Exercise instructions -> Please reproduce the entries below exactly, starting at the first line and ending with the line that holds "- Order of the".

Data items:
== Segment start ==
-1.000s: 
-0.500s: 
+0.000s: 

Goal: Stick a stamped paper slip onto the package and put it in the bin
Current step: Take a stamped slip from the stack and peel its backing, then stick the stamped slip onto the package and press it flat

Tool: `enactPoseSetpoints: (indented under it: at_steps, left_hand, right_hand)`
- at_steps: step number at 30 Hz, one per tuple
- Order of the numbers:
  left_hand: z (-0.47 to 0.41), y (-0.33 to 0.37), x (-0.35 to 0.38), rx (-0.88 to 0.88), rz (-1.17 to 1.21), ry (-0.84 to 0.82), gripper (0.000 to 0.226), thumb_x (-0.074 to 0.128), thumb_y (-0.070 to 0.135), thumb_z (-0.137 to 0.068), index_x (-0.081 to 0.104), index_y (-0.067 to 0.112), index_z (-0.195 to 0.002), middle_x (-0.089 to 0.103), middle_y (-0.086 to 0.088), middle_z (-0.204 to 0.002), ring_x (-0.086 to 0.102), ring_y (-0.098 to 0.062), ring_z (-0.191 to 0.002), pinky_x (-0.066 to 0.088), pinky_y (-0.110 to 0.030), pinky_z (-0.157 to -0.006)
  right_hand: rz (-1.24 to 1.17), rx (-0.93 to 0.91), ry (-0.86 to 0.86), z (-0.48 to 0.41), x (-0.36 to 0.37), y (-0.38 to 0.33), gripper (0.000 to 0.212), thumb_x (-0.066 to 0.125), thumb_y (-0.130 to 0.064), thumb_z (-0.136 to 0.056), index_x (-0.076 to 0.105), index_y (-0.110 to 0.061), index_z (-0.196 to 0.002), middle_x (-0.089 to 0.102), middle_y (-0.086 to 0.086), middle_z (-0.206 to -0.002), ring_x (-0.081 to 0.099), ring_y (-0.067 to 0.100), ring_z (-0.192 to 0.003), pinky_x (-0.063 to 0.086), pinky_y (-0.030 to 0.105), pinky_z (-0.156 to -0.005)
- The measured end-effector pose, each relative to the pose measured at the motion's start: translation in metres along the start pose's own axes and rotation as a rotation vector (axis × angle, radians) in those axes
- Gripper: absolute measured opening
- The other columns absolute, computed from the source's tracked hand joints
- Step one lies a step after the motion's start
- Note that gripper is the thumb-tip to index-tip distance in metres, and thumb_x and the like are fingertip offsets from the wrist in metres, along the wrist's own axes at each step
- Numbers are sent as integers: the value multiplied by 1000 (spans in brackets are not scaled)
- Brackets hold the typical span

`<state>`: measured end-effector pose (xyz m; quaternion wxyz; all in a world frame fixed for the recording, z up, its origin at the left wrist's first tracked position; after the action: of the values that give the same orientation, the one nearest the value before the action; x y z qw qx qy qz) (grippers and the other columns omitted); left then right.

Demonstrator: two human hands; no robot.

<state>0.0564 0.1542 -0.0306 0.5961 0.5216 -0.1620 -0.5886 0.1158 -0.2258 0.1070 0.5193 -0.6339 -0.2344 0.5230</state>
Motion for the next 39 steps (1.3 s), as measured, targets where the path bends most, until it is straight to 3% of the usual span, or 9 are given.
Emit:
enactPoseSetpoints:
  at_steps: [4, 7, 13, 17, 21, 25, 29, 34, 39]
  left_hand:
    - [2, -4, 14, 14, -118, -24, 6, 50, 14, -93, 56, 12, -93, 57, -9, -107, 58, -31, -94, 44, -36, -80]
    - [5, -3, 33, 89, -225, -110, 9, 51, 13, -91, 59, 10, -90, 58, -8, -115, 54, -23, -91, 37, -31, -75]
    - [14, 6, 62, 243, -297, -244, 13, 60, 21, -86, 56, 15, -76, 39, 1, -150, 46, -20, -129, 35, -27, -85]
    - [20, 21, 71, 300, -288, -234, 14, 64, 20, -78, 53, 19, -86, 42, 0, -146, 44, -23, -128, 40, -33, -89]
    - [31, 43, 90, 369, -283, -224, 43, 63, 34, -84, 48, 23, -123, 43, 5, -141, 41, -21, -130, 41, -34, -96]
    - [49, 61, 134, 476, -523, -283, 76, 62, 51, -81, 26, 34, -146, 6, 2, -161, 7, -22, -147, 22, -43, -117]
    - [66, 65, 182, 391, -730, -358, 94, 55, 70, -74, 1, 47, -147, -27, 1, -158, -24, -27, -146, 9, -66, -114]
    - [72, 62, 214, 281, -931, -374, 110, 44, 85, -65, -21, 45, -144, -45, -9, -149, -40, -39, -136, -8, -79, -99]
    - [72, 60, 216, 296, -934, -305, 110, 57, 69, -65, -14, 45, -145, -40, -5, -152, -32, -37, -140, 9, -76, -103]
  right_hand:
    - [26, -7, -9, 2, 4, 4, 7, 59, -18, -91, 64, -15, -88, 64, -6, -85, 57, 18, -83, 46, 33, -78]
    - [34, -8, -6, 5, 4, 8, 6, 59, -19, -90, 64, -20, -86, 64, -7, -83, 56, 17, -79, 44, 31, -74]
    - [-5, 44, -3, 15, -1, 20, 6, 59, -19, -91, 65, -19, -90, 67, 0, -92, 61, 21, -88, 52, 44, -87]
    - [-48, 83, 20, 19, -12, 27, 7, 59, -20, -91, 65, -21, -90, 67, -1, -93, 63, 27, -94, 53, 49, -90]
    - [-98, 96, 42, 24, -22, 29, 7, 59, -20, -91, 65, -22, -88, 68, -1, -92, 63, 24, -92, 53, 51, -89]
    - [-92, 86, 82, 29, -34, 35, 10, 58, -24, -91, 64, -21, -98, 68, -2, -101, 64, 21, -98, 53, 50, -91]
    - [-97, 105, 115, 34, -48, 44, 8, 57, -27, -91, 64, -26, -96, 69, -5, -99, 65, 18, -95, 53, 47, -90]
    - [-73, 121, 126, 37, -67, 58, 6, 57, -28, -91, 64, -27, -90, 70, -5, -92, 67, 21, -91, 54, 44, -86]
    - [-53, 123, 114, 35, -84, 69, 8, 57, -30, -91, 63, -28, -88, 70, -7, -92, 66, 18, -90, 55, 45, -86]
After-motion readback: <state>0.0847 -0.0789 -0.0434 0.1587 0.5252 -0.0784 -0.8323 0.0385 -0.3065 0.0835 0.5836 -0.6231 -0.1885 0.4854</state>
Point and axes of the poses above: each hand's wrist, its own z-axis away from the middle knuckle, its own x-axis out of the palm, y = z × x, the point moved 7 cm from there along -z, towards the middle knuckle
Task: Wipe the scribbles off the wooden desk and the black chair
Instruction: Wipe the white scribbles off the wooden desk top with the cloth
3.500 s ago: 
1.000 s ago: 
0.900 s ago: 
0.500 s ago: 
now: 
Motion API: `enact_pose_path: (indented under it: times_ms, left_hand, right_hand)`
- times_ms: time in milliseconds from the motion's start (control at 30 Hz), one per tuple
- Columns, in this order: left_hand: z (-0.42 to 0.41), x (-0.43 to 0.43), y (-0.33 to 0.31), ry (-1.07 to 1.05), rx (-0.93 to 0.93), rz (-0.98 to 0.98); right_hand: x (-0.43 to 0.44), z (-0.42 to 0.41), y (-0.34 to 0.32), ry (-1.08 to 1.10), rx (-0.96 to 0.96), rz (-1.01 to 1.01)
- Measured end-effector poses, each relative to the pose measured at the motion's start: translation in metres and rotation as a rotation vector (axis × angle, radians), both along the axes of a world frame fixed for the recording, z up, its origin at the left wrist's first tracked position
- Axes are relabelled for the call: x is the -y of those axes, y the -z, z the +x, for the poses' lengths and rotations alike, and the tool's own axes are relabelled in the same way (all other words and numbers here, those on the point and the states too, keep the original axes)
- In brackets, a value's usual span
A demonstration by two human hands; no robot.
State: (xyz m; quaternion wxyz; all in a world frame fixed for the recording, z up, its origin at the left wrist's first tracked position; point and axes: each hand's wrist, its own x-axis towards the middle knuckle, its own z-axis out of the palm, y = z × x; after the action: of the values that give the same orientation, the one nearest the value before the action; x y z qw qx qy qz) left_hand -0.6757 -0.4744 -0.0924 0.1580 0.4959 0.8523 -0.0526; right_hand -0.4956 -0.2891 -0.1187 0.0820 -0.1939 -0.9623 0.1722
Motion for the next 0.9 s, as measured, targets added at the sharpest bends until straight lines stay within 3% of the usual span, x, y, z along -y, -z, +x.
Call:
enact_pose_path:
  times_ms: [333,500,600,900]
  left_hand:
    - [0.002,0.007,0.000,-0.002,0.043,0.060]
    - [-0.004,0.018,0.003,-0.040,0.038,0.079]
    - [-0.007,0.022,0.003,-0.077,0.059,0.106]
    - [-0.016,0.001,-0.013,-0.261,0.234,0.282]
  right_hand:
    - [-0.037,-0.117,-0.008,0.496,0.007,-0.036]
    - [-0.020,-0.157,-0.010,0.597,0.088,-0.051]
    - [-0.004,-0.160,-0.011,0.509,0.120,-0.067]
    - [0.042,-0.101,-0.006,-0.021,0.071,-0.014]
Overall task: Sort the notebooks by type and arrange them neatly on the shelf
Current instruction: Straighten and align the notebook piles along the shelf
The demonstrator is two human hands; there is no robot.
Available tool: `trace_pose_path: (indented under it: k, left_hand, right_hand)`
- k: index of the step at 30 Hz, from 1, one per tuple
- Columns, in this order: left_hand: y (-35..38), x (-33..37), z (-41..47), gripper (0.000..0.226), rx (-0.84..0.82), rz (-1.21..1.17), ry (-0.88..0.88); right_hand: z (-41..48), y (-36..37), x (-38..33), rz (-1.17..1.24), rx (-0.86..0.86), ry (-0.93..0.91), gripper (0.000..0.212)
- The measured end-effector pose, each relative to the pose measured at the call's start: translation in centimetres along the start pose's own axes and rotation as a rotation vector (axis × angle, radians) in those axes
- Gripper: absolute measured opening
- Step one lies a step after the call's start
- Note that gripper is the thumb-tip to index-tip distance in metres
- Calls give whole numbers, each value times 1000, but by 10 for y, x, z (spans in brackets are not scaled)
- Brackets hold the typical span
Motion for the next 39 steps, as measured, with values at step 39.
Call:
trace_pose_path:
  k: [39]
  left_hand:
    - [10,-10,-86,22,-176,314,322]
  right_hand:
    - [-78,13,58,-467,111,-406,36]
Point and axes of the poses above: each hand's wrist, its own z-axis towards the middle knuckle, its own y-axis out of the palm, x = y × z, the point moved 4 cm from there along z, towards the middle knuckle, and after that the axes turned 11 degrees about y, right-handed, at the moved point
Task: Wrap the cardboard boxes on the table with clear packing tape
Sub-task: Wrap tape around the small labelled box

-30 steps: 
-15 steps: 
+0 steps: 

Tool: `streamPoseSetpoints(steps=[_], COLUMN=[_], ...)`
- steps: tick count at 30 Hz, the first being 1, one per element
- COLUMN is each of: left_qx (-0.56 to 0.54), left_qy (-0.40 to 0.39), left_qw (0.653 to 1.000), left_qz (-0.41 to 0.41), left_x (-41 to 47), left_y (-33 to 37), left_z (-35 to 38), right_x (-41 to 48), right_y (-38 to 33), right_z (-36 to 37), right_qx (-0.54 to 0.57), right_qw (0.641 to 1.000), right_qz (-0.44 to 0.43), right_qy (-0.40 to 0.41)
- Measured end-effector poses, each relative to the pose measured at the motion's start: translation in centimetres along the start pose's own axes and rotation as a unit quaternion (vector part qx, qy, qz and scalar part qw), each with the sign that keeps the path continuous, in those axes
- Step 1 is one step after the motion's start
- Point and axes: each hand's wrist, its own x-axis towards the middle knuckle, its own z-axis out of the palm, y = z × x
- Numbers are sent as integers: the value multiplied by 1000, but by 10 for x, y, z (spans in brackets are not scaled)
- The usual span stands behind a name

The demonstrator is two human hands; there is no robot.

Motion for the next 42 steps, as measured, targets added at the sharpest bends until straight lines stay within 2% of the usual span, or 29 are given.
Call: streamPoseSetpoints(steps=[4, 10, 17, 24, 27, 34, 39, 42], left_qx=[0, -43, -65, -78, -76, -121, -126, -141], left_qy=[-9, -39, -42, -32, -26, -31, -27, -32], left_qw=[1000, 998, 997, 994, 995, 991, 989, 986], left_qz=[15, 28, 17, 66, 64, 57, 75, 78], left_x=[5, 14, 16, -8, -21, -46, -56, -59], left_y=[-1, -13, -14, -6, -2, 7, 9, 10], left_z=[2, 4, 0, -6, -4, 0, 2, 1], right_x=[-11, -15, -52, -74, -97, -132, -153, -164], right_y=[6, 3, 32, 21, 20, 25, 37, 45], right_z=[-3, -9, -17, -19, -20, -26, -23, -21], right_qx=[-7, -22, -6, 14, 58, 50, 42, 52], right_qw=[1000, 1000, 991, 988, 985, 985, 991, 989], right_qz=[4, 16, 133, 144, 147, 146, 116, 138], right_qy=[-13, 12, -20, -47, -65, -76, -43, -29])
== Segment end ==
Answer area ->
-1.000s: 
-0.500s: 
+0.000s: 

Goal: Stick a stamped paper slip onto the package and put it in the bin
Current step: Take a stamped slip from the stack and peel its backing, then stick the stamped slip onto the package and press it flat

Tool: `enactPoseSetpoints: (indented under it: at_steps, left_hand, right_hand)`
- at_steps: step number at 30 Hz, one per tuple
- Order of the numbers:

The exercise has been carried out in full.